About this task |
What do the lines from the one containing "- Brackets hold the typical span" through the end of the listing below say? Restate them word for word and give nothing else.
------------------------------
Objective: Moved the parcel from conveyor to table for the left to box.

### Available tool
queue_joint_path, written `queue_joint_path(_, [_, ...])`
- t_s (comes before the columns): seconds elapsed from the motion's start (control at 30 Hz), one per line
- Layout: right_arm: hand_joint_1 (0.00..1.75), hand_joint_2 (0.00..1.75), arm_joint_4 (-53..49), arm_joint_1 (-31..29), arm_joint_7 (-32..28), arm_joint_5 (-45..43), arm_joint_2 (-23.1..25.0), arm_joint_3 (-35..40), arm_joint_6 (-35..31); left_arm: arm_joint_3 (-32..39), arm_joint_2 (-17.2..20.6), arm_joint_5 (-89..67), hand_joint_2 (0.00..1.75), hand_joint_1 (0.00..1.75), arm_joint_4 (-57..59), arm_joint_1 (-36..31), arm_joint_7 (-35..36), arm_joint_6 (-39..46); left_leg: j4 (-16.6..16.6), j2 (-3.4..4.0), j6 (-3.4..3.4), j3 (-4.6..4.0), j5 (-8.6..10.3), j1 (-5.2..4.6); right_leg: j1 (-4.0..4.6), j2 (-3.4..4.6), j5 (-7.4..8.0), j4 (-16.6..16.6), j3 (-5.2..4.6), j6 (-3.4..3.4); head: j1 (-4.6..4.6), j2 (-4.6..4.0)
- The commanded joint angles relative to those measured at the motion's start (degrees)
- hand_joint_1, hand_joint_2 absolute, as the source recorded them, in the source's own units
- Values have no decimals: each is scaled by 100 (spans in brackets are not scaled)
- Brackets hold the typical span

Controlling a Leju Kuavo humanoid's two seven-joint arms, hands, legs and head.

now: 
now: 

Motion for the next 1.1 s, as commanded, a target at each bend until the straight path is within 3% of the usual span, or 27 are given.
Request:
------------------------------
Answer box |
- Brackets hold the typical span

Controlling a Leju Kuavo humanoid's two seven-joint arms, hands, legs and head.

now: 
now: 

Motion for the next 1.1 s, as commanded, a target at each bend until the straight path is within 3% of the usual span, or 27 are given.
Request:

Nothing remains to be written for this exercise.